In 2014 we reported eight key risks, the
management of which is paramount to the
day-to-day running of our business and the
achievement of our long-term vision. We
continue to believe that all eight identified
risks remain key risks to the business. For
more information about these risks and why
they are deemed to be key, how we mitigate
them and who is responsible for managing
them see pages 14 to 15.
The Group has robust internal control and
risk management processes, which are
designed to provide assurance but which
cannot avoid all risks. The systems are
designed to manage rather than to eliminate
all possible risk and to provide reasonable,
but not absolute, assurance against material
misstatement or loss. These processes also
support management’s decision-making,
improve the reliability of business performance
and assist in the preparation of the Group’s
consolidated accounts.
The Board has delegated authority to the Audit
Committee, which comprises key management
across the business, to regularly monitor
internal controls. Each year the Audit Committee
meets to discuss and approve the nature and
scope of the audit programme for the year.

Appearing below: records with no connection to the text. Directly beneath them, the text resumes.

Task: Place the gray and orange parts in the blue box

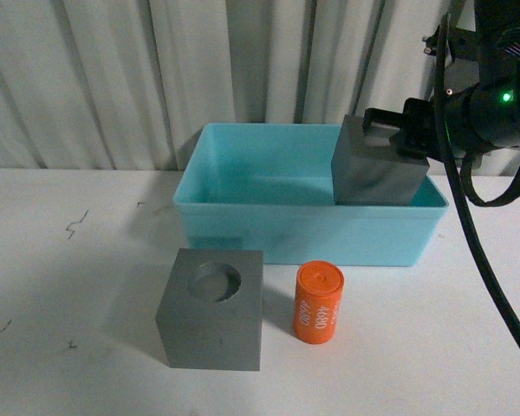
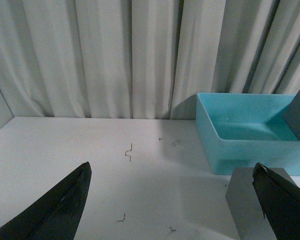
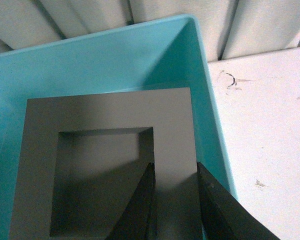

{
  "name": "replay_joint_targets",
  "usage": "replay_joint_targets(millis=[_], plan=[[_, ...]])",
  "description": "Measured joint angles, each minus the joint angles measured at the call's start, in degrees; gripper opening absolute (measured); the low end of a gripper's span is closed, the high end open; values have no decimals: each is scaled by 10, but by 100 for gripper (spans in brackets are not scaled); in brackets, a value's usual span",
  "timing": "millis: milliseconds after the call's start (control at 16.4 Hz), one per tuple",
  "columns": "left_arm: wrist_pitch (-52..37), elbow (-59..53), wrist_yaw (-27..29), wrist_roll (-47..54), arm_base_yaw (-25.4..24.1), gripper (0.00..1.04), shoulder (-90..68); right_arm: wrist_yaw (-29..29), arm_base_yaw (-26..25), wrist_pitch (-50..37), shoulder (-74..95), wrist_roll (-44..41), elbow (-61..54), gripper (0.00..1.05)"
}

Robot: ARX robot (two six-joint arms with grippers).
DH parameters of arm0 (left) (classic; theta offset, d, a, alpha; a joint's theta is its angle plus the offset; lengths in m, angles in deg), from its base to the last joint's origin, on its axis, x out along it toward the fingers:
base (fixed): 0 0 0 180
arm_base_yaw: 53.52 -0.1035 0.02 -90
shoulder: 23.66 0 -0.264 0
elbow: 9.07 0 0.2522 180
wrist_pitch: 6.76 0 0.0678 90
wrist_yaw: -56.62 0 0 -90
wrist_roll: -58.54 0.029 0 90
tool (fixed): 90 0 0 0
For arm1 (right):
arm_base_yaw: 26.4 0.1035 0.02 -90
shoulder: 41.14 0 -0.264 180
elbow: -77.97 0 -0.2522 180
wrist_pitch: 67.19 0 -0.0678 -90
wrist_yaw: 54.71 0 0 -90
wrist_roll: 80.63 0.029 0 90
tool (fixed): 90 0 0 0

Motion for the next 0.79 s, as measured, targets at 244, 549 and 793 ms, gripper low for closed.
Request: replay_joint_targets(millis=[244,549,793], plan=[[0,0,0,0,0,98,0,-18,-9,12,4,0,9,18],[0,0,0,0,0,98,0,-32,-20,-21,-26,9,-5,73],[0,0,0,0,0,98,0,-10,-43,-82,-212,28,-123,100]])
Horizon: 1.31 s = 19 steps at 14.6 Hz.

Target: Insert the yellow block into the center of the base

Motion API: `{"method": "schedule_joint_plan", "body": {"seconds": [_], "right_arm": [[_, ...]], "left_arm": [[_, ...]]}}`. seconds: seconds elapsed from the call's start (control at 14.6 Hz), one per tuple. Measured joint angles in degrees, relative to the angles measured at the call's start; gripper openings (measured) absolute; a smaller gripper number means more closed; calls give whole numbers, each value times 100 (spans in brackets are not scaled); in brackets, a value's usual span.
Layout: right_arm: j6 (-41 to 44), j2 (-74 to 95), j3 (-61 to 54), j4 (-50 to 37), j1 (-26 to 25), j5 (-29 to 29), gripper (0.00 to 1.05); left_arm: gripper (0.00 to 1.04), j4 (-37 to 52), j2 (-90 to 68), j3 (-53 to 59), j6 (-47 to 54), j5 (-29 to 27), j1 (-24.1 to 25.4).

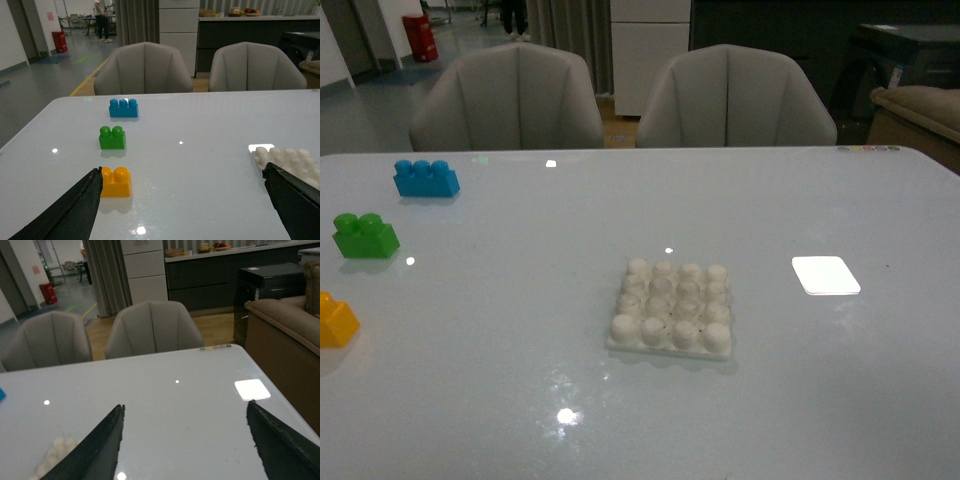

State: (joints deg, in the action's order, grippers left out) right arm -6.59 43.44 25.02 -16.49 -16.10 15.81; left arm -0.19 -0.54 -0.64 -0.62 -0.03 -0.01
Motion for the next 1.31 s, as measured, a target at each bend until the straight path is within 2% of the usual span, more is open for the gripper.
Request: {"method": "schedule_joint_plan", "body": {"seconds": [0.14, 0.27, 0.41, 0.48, 0.55, 0.62, 0.69, 1.31], "right_arm": [[426, -1528, -907, 802, -162, 129, 54], [562, -2691, -1716, 802, 376, -299, 29], [605, -2916, -1862, 844, 678, -640, 5], [627, -3045, -1945, 887, 807, -763, 2], [627, -3145, -2009, 964, 1056, -1126, 2], [629, -3383, -2057, 1231, 1598, -1480, 2], [643, -3958, -2166, 1740, 1641, -1545, 2], [645, -4319, -2441, 1666, 1609, -1585, 2]], "left_arm": [[98, 0, 0, 0, 0, 0, 0], [98, 0, 0, 0, 0, 0, 0], [98, 0, 0, 0, 0, 0, 0], [98, 0, 0, 0, 0, 0, 0], [98, 0, 0, 0, 0, 2, 0], [98, 0, 0, 0, 0, 4, 0], [98, 2, 0, 0, 0, -7, 0], [98, 0, 0, 0, 0, 0, 0]]}}
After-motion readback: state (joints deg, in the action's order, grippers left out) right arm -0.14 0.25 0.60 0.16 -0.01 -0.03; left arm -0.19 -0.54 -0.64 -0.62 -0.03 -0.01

The Audit Committee then instructs the internal
audit function to undertake an agreed schedule
of audits, during which the effectiveness of
the controls operating within the business
are reviewed. The Group’s internal audit
function, which comprises both employees
and professionals from an external provider,
Baker Tilly, has the skills and experience
relevant to the operation of each business.

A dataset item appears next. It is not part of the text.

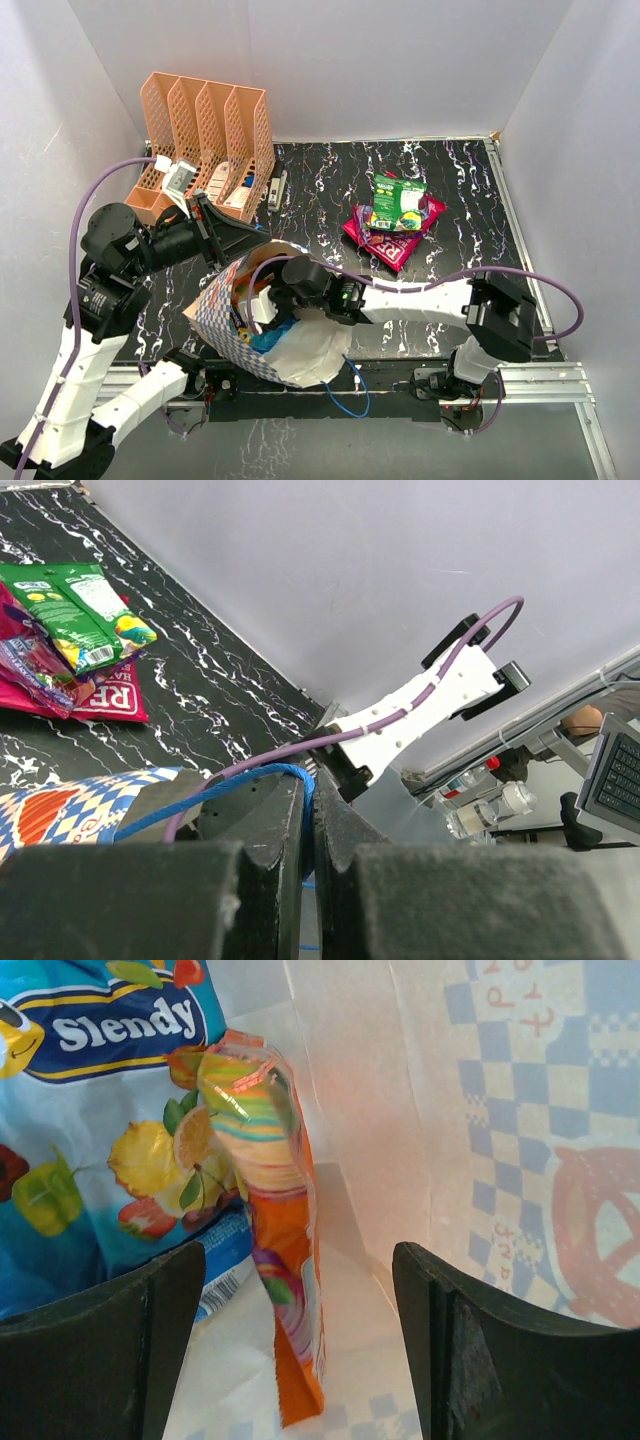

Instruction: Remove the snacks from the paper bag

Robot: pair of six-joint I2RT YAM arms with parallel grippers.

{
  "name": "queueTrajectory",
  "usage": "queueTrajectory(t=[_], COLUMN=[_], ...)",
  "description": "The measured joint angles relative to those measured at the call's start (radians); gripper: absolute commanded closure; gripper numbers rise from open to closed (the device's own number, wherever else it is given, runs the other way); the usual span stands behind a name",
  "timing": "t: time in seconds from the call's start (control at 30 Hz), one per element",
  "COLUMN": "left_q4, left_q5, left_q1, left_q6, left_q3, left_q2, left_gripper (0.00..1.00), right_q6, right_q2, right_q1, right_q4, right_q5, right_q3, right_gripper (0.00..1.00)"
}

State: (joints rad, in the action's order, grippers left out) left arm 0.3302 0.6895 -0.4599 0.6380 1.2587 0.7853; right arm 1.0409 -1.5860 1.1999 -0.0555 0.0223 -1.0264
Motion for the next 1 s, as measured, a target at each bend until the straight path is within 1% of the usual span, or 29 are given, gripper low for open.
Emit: queueTrajectory(t=[0.1, 0.2, 0.27, 0.33, 0.43, 0.5, 0.57, 0.73, 0.87, 1.0], left_q4=[-0.009, -0.013, -0.013, -0.013, -0.012, -0.012, -0.011, -0.008, 0.005, 0.022], left_q5=[0.002, 0.004, 0.004, 0.004, 0.004, 0.004, 0.004, 0.002, -0.009, -0.029], left_q1=[0.0, 0.0, 0.0, 0.0, 0.0, 0.0, 0.0, 0.0, 0.0, 0.0], left_q6=[0.007, 0.013, 0.013, 0.013, 0.013, 0.013, 0.01, 0.007, -0.011, -0.026], left_q3=[0.0, 0.0, 0.0, 0.0, 0.0, 0.0, 0.0, 0.0, 0.0, 0.0], left_q2=[-0.005, -0.008, -0.008, -0.008, -0.009, -0.01, -0.011, -0.016, -0.017, -0.018], left_gripper=[1.0, 1.0, 1.0, 1.0, 1.0, 1.0, 1.0, 1.0, 1.0, 1.0], right_q6=[-0.006, -0.019, -0.026, -0.032, -0.051, -0.066, -0.08, -0.127, -0.174, -0.244], right_q2=[-0.038, -0.076, -0.1, -0.117, -0.127, -0.127, -0.127, -0.102, -0.002, 0.148], right_q1=[-0.01, -0.017, -0.019, -0.021, -0.022, -0.022, -0.022, -0.022, -0.022, -0.022], right_q4=[-0.035, -0.058, -0.072, -0.085, -0.106, -0.121, -0.126, -0.125, -0.097, -0.056], right_q5=[0.008, 0.013, 0.016, 0.016, 0.013, 0.006, 0.001, 0.003, 0.021, 0.062], right_q3=[-0.01, -0.014, -0.013, -0.013, -0.013, -0.013, -0.013, 0.0, 0.045, 0.08], right_gripper=[0.27, 0.37, 0.46, 0.57, 0.79, 0.9, 0.93, 0.93, 0.93, 0.93])
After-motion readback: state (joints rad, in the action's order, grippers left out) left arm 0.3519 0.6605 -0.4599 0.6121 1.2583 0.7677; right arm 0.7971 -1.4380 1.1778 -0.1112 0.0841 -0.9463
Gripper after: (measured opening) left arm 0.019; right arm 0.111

In addition to our internal audit function,
the completion of comprehensive internal
control questionnaires is required from
Financial Controllers within each business
unit. These self-assessment representations
are designed to ensure that any material
control breakdowns are highlighted. The
results of these representations are reviewed
by internal audit before being reported to
the Audit Committee.
The Audit Committee is also responsible
for the appointment of the Company’s
Auditor, Deloitte LLP. Annually, the Committee
reviews the relationships the Company has
with Deloitte LLP and considers the level of
non-audit services provided by the Auditor.
The engagement of Deloitte LLP for non-audit
services requires approval from the Group
Financial Controller and, if significant, the
Audit Committee, to ensure that any services
provided do not impair the objectivity of the
external Auditor. A list of non-audit services
provided by Deloitte LLP in 2014 and the
associated fees has been provided in note 6
of the Group’s financial statements.
ENGAGING WITH INVESTORS
The Board delegates the management of
Bakkavor’s investor engagement programmes
to our CEO, CFO and Head of External Affairs.
In 2014 the team ran a comprehensive
programme of events and held numerous
meetings and telephone calls with investors
and analysts.
Please refer to the Investor Relations section
on our website for further information and
key dates.
1
The appointment of Board members to the holding company of the Group, prior to the incorporation of Bakkavor Finance (2)
plc, in 2011. For further details of other Company appointments refer to the Directors’ biographies on page 32.
36 / Bakkavor Annual Report and Accounts 2014
Directors’ report
The Directors present their annual report
on the affairs of the Bakkavor Finance (2) plc
Group (the ‘Group’). This is accompanied by
the Financial Statements and Auditor’s Report
for the 52 weeks ended 27 December 2014.
Comparatives are for the 52 weeks ended
28 December 2013.
RESULTS FOR THE YEAR
The results of the Group for the year are
set out in the Group Income Statement.
The profit for the year after taxation and
exceptional items was £11.5 million (2013:
profit after tax of £6.3 million). Further
details of the Group’s financial performance
are outlined in the Financial Review on
pages 23 to 25.
IMPORTANT EVENTS SINCE THE END
OF THE FINANCIAL YEAR
On 12 January 2015, the Group completed
the acquisition of B. Robert’s Foods, a private
label fresh prepared foods manufacturer based
in Charlotte, North Carolina. This acquisition
is in line with Bakkavor’s strategy for the
US to build a growing presence in the fresh
prepared foods sector.
FUTURE DEVELOPMENTS
In a tough trading environment with low
market growth, the Group has made good
progress by increasing revenues, market
share, margins and cash generation. Whilst
these results to date are encouraging,
unprecedented changes in the UK grocery
market means that we expect challenging
trading conditions to persist. The Directors
are of the opinion, however, that the strategic
actions being implemented by management,
coupled with capacity and productivity
investments across the Group’s businesses,
put the Company in a stronger position
to compete with these pressures. Further
details on future prospects are outlined
on pages 1 to 31 of this Annual Report.
GOING CONCERN DISCLOSURE
EQUAL OPPORTUNITIES
The Directors, in their detailed consideration
of going concern, have reviewed the Group’s
future cash forecasts and revenue projections,
which they believe are based on prudent market
data and past experience. The Directors
considered the Group’s level of liquidity and
compliance with its financing arrangements.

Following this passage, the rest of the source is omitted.